Wednesday, July 8, 2020

Defensive Coding: Direction

A rather big question in software development that typically gets avoided is whether or not the development project is going well. 

That seems like an easy question. There is more code than last year, there are more features, more people are using it, etc. But those types of metrics really don’t capture momentum. They are still somewhat short term. 

For example, you start building a domain-based inventory system, and it all seems great. It’s using a fairly recent tech stack, there are a growing number of users and lots of new features are in development. So, it’s a success, yes? If you could fast forward to 2 years later, you might find that the system has become hopelessly over-complicated, it’s kinda ugly and slow now, the database is full of questionable data, the code is a mess and the original dev team has moved on to greener pastures. What happened? 

We could have looked at the project 2 years earlier and seen the seeds of its destruction. It was there, in the workmanship, the process, and generally the direction. 

Those ongoing little problems gradually become the dominant, fatal issues. They start small but multiply quickly. To see them through the noise requires looking at higher-level properties of the project. 

For instance, it’s not really the amount of code you have, it’s the amount of code that isn’t crappy or misplaced that matters. It’s not how many features you have, but rather the number that is easily accessible and obvious to a user during their normal workflows. It’s not the number of releases you’ve done, or whether you have made it on schedule, but really the operational stability that matters. Looking at these types of metrics gives a better sense of momentum.

We could really build up some serious underlying metrics that are geared towards showing these growing problems, but there is a much easier way to see it. 

You’re working hard for this upcoming release, but after that is done, will the work get easier or harder for the next release? That’s it. That is all there is to it. 

If the ongoing work is getting easier, it’s because you’ve built up and refined better code, processes, knowledge, etc. Then the momentum of the project is positive. 

If each time, it is getting harder, the things that you are trying to ignore, or workaround, or just hope to go away are getting bigger and becoming more of a blocker, then the momentum of the project is negative. If a project suffers from a bunch of negative releases, it has most likely gotten caught in a cycle, and that is very difficult to get out of. 

With that foundation then it isn’t hard to start getting into particular details. What would make some upcoming work easier? What would make it harder? We just want to spend time reducing friction and providing more ability to make the work go easily. 

We can look at a few specific issues. 

First, if there are 4 or 5 programmers, and each one is coding in their own unique style, then unless they are fully siloed from each other, their ability to utilize, fix or incorporate each others work is compromised. Slower. 

The opposite is also true. If there are well-defined standards and conventions that everyone is forced to follow, then moving around the entire codebase isn’t that difficult. There might be some type of domain understanding necessary, but the technical implementations are obvious. 

Following standards is obviously a bit slower, and a bit of ramp-up to learn them, but when traded off against a detached, siloed codebase or a big ball of mega-mud, it is a huge improvement.

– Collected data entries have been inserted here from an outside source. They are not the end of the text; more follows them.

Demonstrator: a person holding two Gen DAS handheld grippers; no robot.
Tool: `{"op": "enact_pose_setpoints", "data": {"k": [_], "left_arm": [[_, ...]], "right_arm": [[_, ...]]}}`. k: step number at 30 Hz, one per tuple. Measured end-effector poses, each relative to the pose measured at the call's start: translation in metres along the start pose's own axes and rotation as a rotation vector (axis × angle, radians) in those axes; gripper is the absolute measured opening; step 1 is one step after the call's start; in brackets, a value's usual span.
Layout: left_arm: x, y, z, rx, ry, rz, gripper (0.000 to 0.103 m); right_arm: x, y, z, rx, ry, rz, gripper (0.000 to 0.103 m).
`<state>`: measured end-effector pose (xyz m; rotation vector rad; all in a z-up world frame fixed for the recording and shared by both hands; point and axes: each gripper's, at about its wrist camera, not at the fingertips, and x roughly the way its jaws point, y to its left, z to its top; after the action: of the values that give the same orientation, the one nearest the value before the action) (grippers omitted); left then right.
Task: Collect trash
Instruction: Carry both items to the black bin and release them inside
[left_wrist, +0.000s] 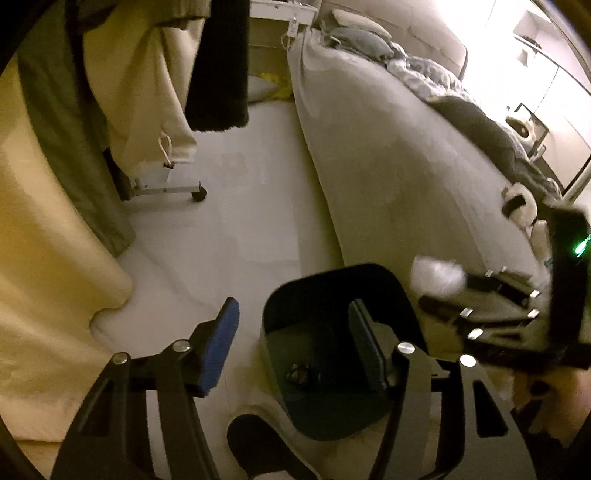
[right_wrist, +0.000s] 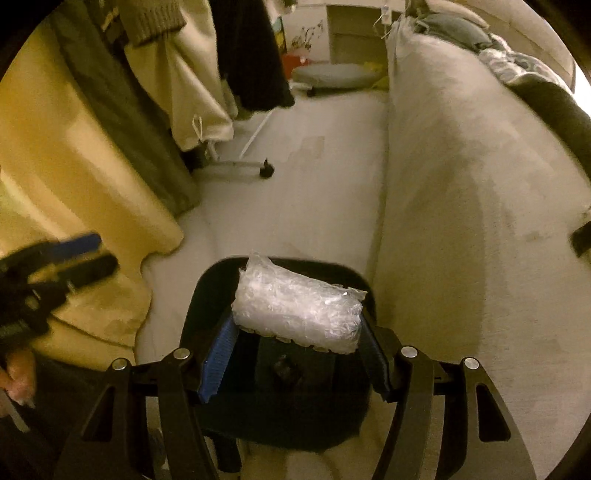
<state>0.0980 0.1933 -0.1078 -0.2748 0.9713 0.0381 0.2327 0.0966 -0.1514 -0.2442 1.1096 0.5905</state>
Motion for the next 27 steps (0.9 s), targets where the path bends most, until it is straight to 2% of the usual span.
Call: {"op": "enact_pose_setpoints", "data": {"k": [7, 12, 18, 22, 24, 26, 27], "left_arm": [[-0.021, 0.006, 0.008, 0.005, -0.062, 0.008, 0.057], [-0.03, 0.006, 0.011, 0.016, -0.092, -0.003, 0.05], [-0.043, -0.001, 0.017, 0.044, -0.142, -0.014, 0.049], [-0.052, -0.005, 0.023, 0.065, -0.197, -0.021, 0.046], [-0.058, -0.008, 0.027, 0.074, -0.231, -0.035, 0.046], [-0.062, -0.009, 0.029, 0.07, -0.245, -0.04, 0.046], [-0.065, -0.01, 0.031, 0.064, -0.262, -0.057, 0.046]], "right_arm": [[0.032, 0.011, -0.011, -0.03, 0.095, 0.0, 0.064], [0.049, 0.018, -0.018, -0.066, 0.152, 0.005, 0.064], [0.066, 0.019, -0.029, -0.081, 0.227, -0.002, 0.064], [0.065, 0.026, -0.031, -0.109, 0.236, -0.004, 0.064], [0.068, 0.025, -0.032, -0.106, 0.243, 0.004, 0.066], [0.071, 0.023, -0.034, -0.107, 0.255, 0.002, 0.08], [0.072, 0.023, -0.036, -0.113, 0.265, 0.0, 0.083]]}}
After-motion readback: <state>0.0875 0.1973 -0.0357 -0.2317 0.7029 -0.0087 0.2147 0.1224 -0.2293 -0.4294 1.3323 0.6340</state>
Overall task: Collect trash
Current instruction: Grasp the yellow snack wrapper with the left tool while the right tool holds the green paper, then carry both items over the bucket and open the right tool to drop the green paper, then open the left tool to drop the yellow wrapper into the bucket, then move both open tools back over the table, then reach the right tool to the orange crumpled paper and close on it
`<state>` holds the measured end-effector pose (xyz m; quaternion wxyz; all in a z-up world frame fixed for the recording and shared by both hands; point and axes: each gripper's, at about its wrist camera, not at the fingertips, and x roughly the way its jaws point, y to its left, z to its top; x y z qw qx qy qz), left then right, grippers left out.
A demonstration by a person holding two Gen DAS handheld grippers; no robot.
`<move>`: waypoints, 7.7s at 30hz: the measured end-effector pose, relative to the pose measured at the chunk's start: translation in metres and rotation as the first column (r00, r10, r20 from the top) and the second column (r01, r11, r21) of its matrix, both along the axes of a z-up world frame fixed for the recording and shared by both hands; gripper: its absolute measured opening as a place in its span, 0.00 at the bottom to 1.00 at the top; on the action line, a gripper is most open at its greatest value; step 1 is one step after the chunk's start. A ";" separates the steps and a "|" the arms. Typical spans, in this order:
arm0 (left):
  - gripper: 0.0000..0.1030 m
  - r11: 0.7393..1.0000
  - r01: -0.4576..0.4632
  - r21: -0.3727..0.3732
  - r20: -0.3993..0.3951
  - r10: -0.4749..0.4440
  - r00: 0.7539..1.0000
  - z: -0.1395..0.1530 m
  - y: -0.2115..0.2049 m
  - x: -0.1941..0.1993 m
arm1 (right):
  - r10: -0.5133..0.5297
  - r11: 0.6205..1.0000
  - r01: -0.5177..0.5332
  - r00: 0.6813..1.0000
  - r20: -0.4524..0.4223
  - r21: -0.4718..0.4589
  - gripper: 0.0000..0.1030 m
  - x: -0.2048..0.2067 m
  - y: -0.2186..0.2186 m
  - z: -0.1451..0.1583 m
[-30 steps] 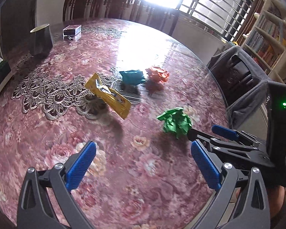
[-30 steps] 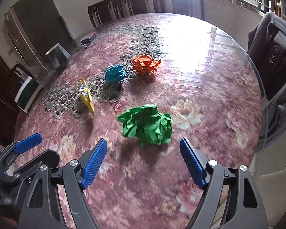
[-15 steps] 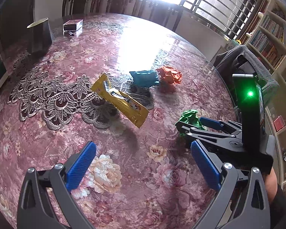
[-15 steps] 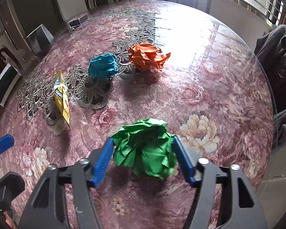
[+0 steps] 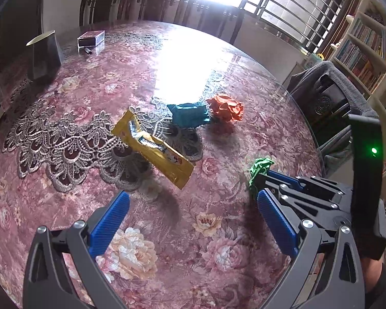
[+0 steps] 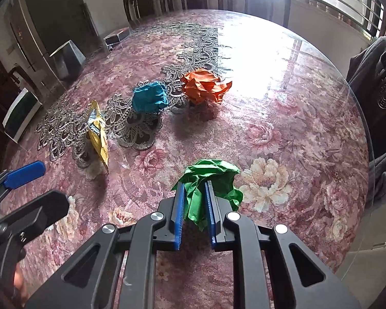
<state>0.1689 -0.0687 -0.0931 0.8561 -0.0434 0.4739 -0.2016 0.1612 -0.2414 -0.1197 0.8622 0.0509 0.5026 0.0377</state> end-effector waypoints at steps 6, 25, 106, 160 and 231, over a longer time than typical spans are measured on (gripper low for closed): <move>0.96 1.000 -0.015 0.015 0.005 0.015 1.000 -0.005 -0.005 0.015 | -0.001 1.000 0.000 0.999 0.046 0.019 0.15 -0.009 -0.005 0.020; 0.77 0.992 -0.094 0.084 -0.082 0.100 0.992 -0.046 -0.019 0.084 | -0.014 0.999 0.012 0.999 0.047 0.044 0.15 0.000 -0.007 0.026; 0.16 0.778 0.626 0.048 -0.198 -0.607 0.770 -0.072 -0.197 -0.324 | -0.407 0.899 0.428 0.895 -0.179 0.093 0.18 -0.419 -0.108 -0.051; 0.22 0.697 0.716 0.033 -0.263 -0.686 0.679 -0.089 -0.225 -0.326 | -0.530 0.833 0.544 0.837 -0.137 0.102 0.18 -0.413 -0.157 -0.032; 0.90 0.997 0.020 0.073 -0.035 -0.017 0.999 -0.025 -0.018 0.070 | -0.020 0.999 0.020 0.999 0.029 -0.024 0.23 0.143 -0.009 -0.010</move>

The same is true for frameworks and libraries. If everyone has thrown in their own massive set of dependencies, then moving around the code requires epic amounts of learning, which eats time.

Often in big systems, there is a lot of build mechanics and configuration floating around. If that is set up cleanly, then it’s not to hard to absorb it and enhance it. If it is spaghetti, then it just becomes another obstacle.

Abstractions are the double-edge sword of most development. On the one hand, they reduce code often by orders of magnitude, and in doing so they kick up the quality. If they are reused all over, they also cut down on the redundancies and impedance mismatches. On the other hand, they can be weird enough that most other programmers have little hope of understanding them, or their implementations can be impenetrable. If they are nicely documented, with clean decompositions, and encapsulated they are a huge strength and a massive reduction in work, code, time, etc. But they need to be clean and there needs to be a way that most of the current and future team understands them. That has been a growing problem, particularly with the over-reliance on question-and-answer sites for patching code to avoid understand how it works. 

The overall flow of the development matters too. 

Are the ideas for new changes coming from feedback by people who actually use the system, or is it more of a wanton creative exercise based on assumptions? The way the work enters ‘the development pipeline’ usually defines its quality. A weird, non-essential, misplaced feature is just wasting space and time, it’s contribution is negative. 

Once the work is in the pipeline, there are lots of questions that need to be answered, usually with very precise details. Again, if that is getting skipped, it’s substituted with more assumptions or bad facts, so any downstream work is unlikely to be positive. 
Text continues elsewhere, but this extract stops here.